Key Findings: Bacterial Signatures That Stand Out
- Reduced Diversity: Lung cancer cases exhibited lower genus richness (Observed ASVs, Shannon index), indicating dysbiosis—imbalance in microbial communities.
- Enriched Taxa: Lactobacillus significantly higher in cases, especially males (q<0.001), potentially modulating tumor immunity via lactate production.
- Depleted Taxa (Protective?): [Eubacterium] nodatum group, Mogibacterium, Campylobacter consistently lower in cases, robust across tests including never-smokers.
- Classifier Performance: Random forest using top 20 genera achieved 87.5% accuracy distinguishing cases from controls.
- Sex-Specific Patterns: Male cases showed Lactobacillus enrichment; female differences subtler, like Klebsiella.
Cancer subtypes further stratified microbiota, with small-cell lung cancer differing from non-small cell.
Photo by Joshua Kettle on Unsplash
Implications for Early Detection and Personalized Medicine
These findings suggest respiratory bacteria could serve as non-invasive biomarkers for lung cancer risk stratification in Southeast Asians, where environmental exposures (pollution, diet) shape unique microbiomes. Lactobacillus's enrichment aligns with its opportunistic role in dysbiosis; depleted taxa like Mogibacterium may confer protection via anti-inflammatory effects. A full study is available here.
For Singapore, this bolsters precision oncology at NCCS and universities, potentially integrating microbiota profiling into screening for high-risk groups like never-smokers.
Singapore's Microbiome Ecosystem: Building on Strong Foundations
NUS SCELSE and NTU's Centre for Microbiome Medicine lead respiratory microbiome probes, linking bacteria to ageing and chronic diseases. Duke-NUS complements with cancer-focused translations. Recent initiatives like GLOW (gut microbiome-mental health) exemplify Singapore's holistic approach.
Funding from NRF and A*STAR fuels such work, fostering PhD/postdoc training in bioinformatics and metagenomics.
Challenges, Limitations, and the Road Ahead
As a pilot, limitations include cross-sectional design (no causality), hospital-based cases (selection bias), and control mismatch. Future longitudinal cohorts, multi-omics integration (metabolomics, host genomics), and functional assays are needed. Region-specific validation is crucial given SE Asia's diversity.
Singapore universities plan expansions via TARIPH, aiming for clinical trials on microbiota modulation (probiotics?) for prevention.
Career Opportunities in Singapore's Thriving Biomed Sector
This study exemplifies opportunities at NUS, NTU, Duke-NUS for microbiomics experts. Roles in sputum analysis, AI classifiers, and trials abound, with competitive salaries and global impact.
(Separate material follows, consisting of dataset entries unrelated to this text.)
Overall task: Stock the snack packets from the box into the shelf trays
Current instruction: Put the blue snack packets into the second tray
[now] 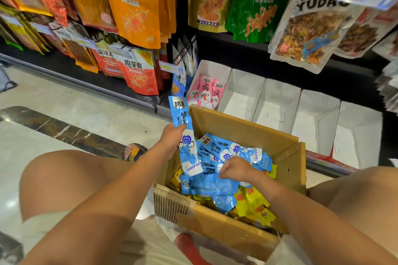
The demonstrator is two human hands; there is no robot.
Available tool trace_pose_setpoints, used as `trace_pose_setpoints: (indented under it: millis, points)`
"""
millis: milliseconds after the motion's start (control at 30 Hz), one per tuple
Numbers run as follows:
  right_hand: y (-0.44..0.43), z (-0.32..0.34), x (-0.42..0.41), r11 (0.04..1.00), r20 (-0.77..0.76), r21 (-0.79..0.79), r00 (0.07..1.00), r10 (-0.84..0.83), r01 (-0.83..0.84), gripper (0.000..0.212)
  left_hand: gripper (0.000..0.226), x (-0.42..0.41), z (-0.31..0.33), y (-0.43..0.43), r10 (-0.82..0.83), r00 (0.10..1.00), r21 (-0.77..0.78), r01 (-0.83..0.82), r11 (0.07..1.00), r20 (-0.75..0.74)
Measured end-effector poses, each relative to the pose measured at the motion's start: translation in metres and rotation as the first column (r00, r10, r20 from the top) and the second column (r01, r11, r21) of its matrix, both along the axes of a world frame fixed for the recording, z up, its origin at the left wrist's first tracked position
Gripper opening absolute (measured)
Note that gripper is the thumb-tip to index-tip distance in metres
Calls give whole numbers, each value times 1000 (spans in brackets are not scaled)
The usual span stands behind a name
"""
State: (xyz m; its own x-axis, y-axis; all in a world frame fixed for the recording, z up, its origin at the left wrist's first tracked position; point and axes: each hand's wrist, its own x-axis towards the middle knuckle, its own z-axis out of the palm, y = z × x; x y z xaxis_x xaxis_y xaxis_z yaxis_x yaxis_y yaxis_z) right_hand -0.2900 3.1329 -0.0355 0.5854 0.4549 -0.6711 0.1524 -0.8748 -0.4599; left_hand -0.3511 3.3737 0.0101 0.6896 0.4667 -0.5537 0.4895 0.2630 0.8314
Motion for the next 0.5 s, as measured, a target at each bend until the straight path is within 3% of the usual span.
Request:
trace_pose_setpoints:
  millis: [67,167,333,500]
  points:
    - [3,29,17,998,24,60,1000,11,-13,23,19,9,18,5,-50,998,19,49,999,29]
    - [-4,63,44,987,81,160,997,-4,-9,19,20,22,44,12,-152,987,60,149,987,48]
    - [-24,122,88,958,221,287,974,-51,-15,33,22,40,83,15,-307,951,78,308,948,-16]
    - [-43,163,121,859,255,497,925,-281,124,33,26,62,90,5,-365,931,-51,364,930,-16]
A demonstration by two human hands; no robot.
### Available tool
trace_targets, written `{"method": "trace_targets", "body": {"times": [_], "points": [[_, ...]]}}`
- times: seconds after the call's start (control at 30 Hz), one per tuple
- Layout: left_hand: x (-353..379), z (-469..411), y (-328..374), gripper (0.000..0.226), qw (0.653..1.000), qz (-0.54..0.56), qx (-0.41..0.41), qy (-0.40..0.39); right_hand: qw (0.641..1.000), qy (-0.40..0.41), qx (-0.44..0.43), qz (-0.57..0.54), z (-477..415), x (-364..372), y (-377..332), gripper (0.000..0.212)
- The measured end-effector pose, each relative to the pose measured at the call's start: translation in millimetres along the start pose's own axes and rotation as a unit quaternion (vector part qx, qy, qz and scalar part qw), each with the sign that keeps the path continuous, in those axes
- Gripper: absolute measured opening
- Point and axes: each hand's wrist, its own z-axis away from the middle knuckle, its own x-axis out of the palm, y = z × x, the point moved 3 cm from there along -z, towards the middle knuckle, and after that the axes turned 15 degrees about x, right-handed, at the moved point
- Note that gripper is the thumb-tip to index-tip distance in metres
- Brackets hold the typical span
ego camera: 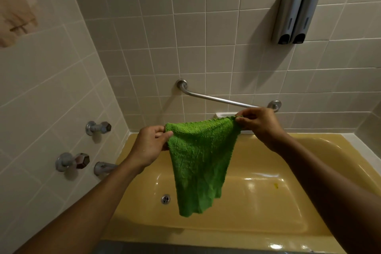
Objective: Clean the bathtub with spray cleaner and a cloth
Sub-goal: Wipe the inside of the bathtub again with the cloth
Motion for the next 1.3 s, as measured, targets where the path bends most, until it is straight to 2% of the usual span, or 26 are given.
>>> {"method": "trace_targets", "body": {"times": [0.17,0.23,0.33,0.43,0.53,0.6,0.8,0.93,1.17,1.3], "points": [[9,0,7,0.013,0.999,0.032,0.001,0.018,0.999,-0.001,-0.021,0.039,3,4,-5,0.007],[14,-1,12,0.014,1.0,0.016,0.023,0.014,0.993,0.0,-0.05,0.109,6,10,-12,0.015],[27,-4,20,0.018,0.996,-0.042,0.069,-0.026,0.961,-0.012,-0.097,0.26,8,28,-23,0.029],[36,-8,31,0.024,0.994,-0.066,0.085,-0.02,0.939,-0.032,-0.115,0.322,9,39,-34,0.037],[42,-13,39,0.021,0.989,-0.096,0.107,-0.03,0.941,-0.099,-0.177,0.269,14,50,-47,0.046],[43,-14,43,0.021,0.983,-0.129,0.124,-0.049,0.949,-0.137,-0.181,0.219,17,60,-52,0.045],[30,-20,45,0.015,0.973,-0.192,0.116,-0.062,0.953,-0.096,-0.195,0.209,12,82,-57,0.026],[23,-24,42,0.013,0.971,-0.202,0.105,-0.07,0.954,-0.09,-0.192,0.211,10,97,-60,0.027],[20,-28,40,0.014,0.976,-0.166,0.113,-0.087,0.961,-0.074,-0.182,0.194,4,94,-65,0.015],[23,-30,32,0.017,0.983,-0.058,0.093,-0.148,0.961,-0.059,-0.198,0.185,6,81,-85,0.013]]}}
Singapore's ecosystem supports early-career researchers via fellowships.NCCS statistics highlight ongoing needs.
Broader Impacts: From Bench to Policy in Singapore
By spotlighting microbial dysbiosis, the study informs public health—air quality, antibiotics stewardship—affecting Singapore's aging population. Universities drive policy via evidence, positioning graduates for leadership in oncology-microbiome fusion.
Stakeholders like MOH and A*STAR praise such interdisciplinary work, promising expanded grants.
Photo by Joshua Kettle on Unsplash
Expert Perspectives and Stakeholder Views
Lead author Yann Felix Boucher notes: "Distinct environmental exposures in Southeast Asia necessitate region-specific investigations." Collaborators emphasize validation: "Larger cohorts will clarify clinical utility."
Patients and oncologists welcome non-invasive tools amid rising never-smoker cases.